Exercise description: The records that follow must be reproduced in full, with every picture excluded.

⟨

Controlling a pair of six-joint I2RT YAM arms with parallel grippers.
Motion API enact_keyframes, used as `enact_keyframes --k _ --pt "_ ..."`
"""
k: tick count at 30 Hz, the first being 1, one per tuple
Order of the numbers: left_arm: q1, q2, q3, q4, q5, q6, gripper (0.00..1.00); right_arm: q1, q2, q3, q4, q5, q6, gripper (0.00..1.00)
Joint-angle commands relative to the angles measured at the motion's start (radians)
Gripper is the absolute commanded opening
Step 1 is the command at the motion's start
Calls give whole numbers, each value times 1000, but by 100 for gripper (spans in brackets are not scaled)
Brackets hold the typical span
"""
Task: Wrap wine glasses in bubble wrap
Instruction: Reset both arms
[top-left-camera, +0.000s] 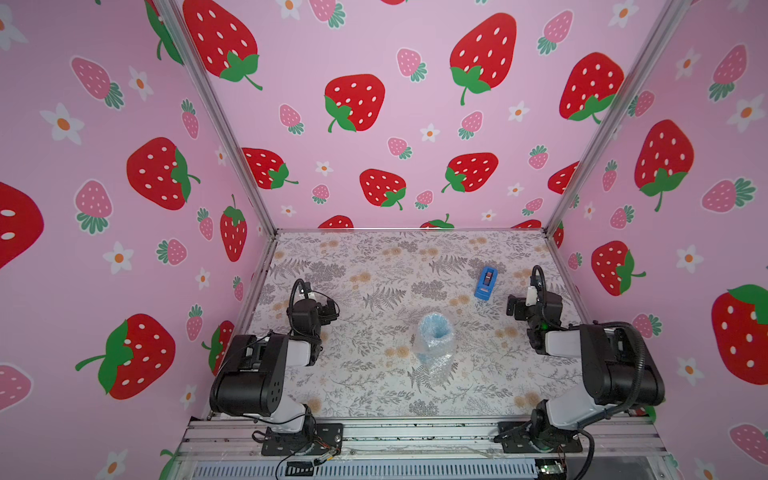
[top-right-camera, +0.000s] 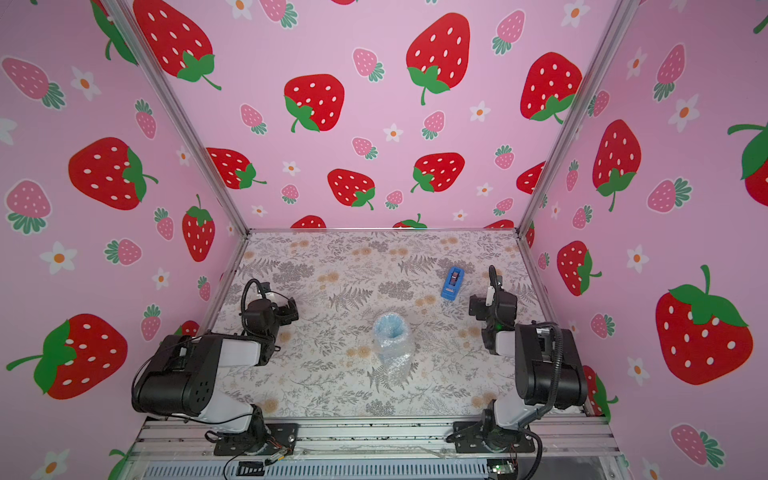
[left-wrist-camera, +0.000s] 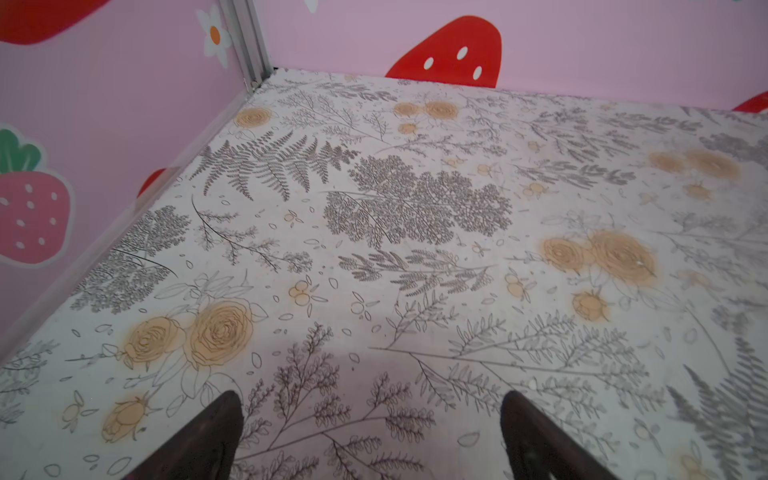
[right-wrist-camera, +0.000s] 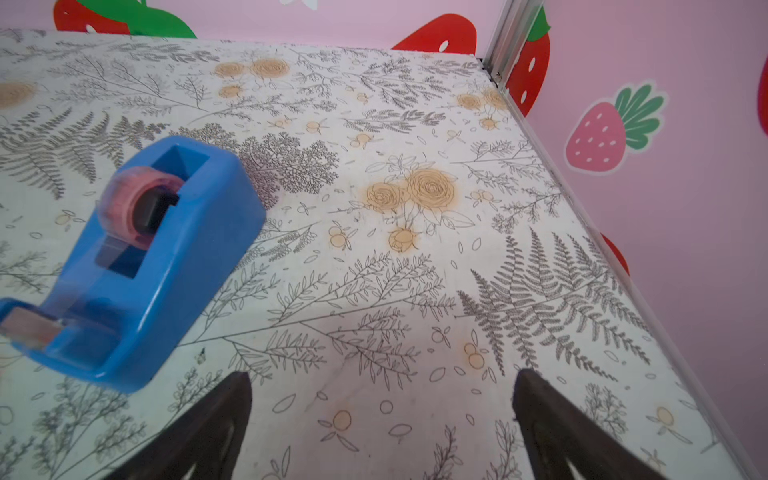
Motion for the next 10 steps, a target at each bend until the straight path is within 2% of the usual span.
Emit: enact_keyframes --k 1,10 --pt "-19 -1 47 -10 -76 2 99 5 -5 12 17 -27 -35 99" --pt "-18 -1 48 -13 -73 2 99 6 -7 8 23 -23 -34 99"
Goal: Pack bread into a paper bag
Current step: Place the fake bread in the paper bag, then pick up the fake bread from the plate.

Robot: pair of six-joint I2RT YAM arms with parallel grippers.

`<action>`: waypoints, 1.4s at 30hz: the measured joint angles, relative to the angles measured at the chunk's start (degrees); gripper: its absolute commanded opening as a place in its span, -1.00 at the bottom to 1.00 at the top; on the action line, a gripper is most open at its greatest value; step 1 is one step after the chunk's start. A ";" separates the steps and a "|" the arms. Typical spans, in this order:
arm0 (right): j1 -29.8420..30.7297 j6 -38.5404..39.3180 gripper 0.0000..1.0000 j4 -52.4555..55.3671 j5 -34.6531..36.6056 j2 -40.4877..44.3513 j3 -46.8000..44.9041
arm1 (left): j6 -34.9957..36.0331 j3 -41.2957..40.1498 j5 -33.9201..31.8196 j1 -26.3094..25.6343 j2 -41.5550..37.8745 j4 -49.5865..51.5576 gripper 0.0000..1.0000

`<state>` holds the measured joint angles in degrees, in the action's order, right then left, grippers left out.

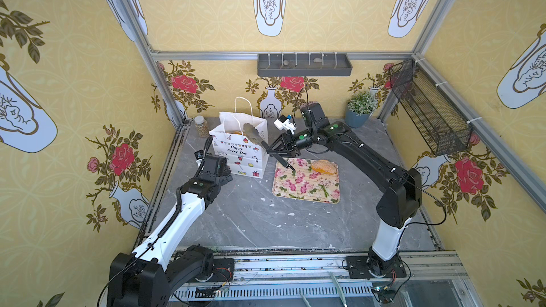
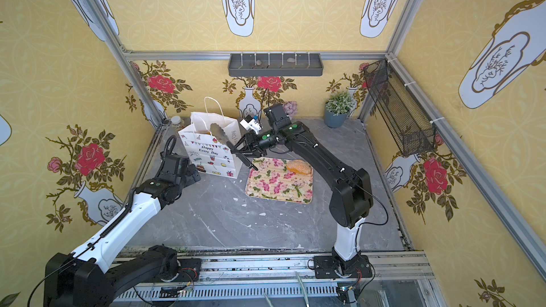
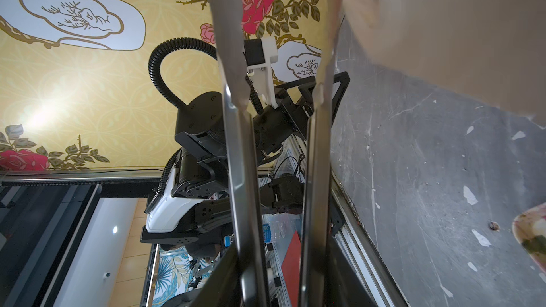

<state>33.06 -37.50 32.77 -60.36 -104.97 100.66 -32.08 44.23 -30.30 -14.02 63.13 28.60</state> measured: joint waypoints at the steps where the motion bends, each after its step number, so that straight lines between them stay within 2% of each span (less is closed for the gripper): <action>1: -0.04 0.00 -0.16 -0.02 0.04 0.09 0.00 | 0.00 0.00 0.00 -0.02 0.07 0.00 0.98; 9: -0.72 0.00 -0.16 0.11 0.66 2.25 0.00 | 0.00 -0.09 0.00 -0.02 -0.11 0.00 0.98; 15: -2.91 -0.04 -0.17 0.09 0.81 8.11 -3.32 | 0.00 -0.33 0.00 -0.02 -0.15 0.02 0.98; 23: -12.09 -3.32 -0.19 -1.29 0.70 19.89 -21.92 | -0.04 -0.68 0.33 0.00 0.66 -0.68 0.98; 32: -20.96 -4.48 -0.19 -0.94 0.26 30.53 -36.20 | -0.09 -0.68 0.59 0.00 1.75 -1.73 0.98; 42: -32.44 -6.14 -0.19 0.04 -2.67 34.64 -53.27 | -0.46 -0.92 1.31 0.00 2.97 -2.71 0.98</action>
<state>0.62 -43.64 32.82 -63.02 -70.32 47.40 -32.53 43.31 -28.99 -14.02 66.11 25.89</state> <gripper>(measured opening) 0.407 0.990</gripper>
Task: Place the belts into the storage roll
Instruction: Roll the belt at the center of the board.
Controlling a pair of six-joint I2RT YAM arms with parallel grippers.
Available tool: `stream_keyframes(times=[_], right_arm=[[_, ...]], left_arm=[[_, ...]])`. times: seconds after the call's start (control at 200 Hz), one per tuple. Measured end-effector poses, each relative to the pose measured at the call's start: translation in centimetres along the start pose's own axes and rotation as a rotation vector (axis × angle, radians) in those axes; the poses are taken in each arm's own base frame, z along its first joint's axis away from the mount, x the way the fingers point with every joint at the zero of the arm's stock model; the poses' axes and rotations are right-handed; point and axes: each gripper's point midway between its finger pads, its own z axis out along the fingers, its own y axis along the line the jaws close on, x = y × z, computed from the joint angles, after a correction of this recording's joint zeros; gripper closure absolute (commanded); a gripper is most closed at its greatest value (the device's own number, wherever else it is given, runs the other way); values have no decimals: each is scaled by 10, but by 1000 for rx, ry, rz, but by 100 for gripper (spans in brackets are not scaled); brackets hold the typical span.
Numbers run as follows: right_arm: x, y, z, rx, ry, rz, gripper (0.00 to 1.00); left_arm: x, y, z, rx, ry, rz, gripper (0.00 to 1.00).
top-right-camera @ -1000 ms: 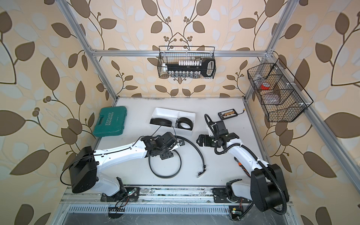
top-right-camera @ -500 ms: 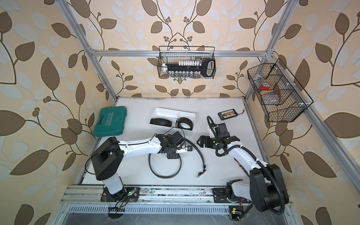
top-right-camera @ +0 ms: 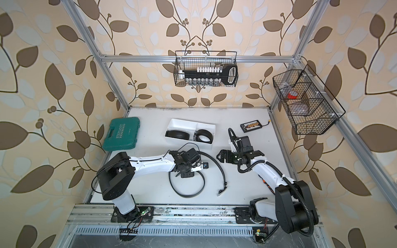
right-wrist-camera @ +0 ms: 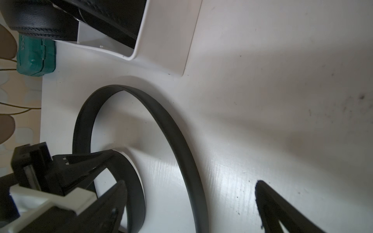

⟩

Reply to the exercise:
Controlling a pair of six-joint I2RT YAM arms with parallel grippers.
Motion API enact_keyframes, used as `enact_keyframes --k _ --pt "_ ..."`
"""
k: tick count at 30 Hz, the first being 1, one per tuple
Order of the numbers: left_arm: q1, q2, q3, q4, q5, q6, gripper (0.00..1.00); right_arm: q1, q2, q3, q4, q5, q6, gripper (0.00..1.00)
Joint-angle commands relative to the angles measured at the motion's start (radians)
Gripper is the absolute commanded opening
Step 1 is the command at the motion's start
Calls give whole numbers, each value times 1000, but by 100 for gripper (spans in brackets are not scaled)
Brackets hold the typical span
"""
Task: Wrap wine glasses in bubble wrap
Instruction: Reset both arms
[top-left-camera, +0.000s] 
[top-right-camera, +0.000s] 
[left-wrist-camera, +0.000s] 
[right-wrist-camera, +0.000s] 
Motion for the next 10 steps, a target at each bend until the straight path is within 2% of the usual span.
Emit: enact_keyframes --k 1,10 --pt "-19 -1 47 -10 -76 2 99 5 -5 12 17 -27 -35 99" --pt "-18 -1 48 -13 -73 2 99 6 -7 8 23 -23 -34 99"
Goal: Pack bread into a paper bag
Current step: Place the fake bread in the paper bag, then pick up the fake bread from the plate.

Robot: pair of six-joint I2RT YAM arms with parallel grippers.

`<action>`: waypoints, 1.4s at 30hz: the measured joint angles, relative to the angles measured at the chunk's start (degrees); gripper: its absolute commanded opening as a place in its span, -1.00 at the bottom to 1.00 at the top; on the action line, a gripper is most open at its greatest value; step 1 is one step after the chunk's start. A ";" separates the steps and a "|" the arms. Typical spans, in this order:
arm0 (right): j1 -29.8420..30.7297 j6 -38.5404..39.3180 gripper 0.0000..1.0000 j4 -52.4555..55.3671 j5 -34.6531..36.6056 j2 -40.4877..44.3513 j3 -46.8000..44.9041
arm1 (left): j6 -34.9957..36.0331 j3 -41.2957..40.1498 j5 -33.9201..31.8196 j1 -26.3094..25.6343 j2 -41.5550..37.8745 j4 -49.5865..51.5576 gripper 0.0000..1.0000

`<state>` holds the measured joint angles in degrees, in the action's order, right then left, grippers left out.


<state>33.06 -37.50 32.77 -60.36 -104.97 100.66 -32.08 44.23 -30.30 -14.02 63.13 28.60</state> measured: joint waypoints at the steps where the motion bends, each after its step number, so that straight lines between them stay within 2% of each span (less is closed for the gripper): <action>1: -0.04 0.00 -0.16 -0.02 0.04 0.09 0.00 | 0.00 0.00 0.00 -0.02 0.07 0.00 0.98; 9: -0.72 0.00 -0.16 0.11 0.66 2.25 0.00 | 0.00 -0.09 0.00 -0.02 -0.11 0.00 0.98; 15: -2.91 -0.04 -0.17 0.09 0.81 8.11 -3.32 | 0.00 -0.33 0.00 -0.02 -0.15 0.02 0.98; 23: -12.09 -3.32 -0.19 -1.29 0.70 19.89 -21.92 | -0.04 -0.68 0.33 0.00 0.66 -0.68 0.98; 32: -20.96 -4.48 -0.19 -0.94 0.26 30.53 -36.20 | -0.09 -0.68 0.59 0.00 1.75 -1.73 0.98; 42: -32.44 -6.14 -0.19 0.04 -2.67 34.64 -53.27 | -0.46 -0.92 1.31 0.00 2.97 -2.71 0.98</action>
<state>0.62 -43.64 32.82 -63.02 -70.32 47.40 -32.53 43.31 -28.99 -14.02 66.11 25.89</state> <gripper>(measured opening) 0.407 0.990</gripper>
Task: Place the belts into the storage roll
Instruction: Roll the belt at the center of the board.
Controlling a pair of six-joint I2RT YAM arms with parallel grippers.
Available tool: `stream_keyframes(times=[_], right_arm=[[_, ...]], left_arm=[[_, ...]])`. times: seconds after the call's start (control at 200 Hz), one per tuple. Measured end-effector poses, each relative to the pose measured at the call's start: translation in centimetres along the start pose's own axes and rotation as a rotation vector (axis × angle, radians) in those axes; the poses are taken in each arm's own base frame, z along its first joint's axis away from the mount, x the way the fingers point with every joint at the zero of the arm's stock model; the poses' axes and rotations are right-handed; point and axes: each gripper's point midway between its finger pads, its own z axis out along the fingers, its own y axis along the line the jaws close on, x = y × z, computed from the joint angles, after a correction of this recording's joint zeros; gripper closure absolute (commanded); a gripper is most closed at its greatest value (the device's own number, wherever else it is given, runs the other way); values have no decimals: each is scaled by 10, but by 1000 for rx, ry, rz, but by 100 for gripper (spans in brackets are not scaled); brackets hold the typical span.
Numbers run as follows: right_arm: x, y, z, rx, ry, rz, gripper (0.00 to 1.00); left_arm: x, y, z, rx, ry, rz, gripper (0.00 to 1.00).
top-right-camera @ -1000 ms: 
top-right-camera @ -500 ms: 
top-right-camera @ +0 ms: 
right-wrist-camera @ +0 ms: 

The exercise has no further content.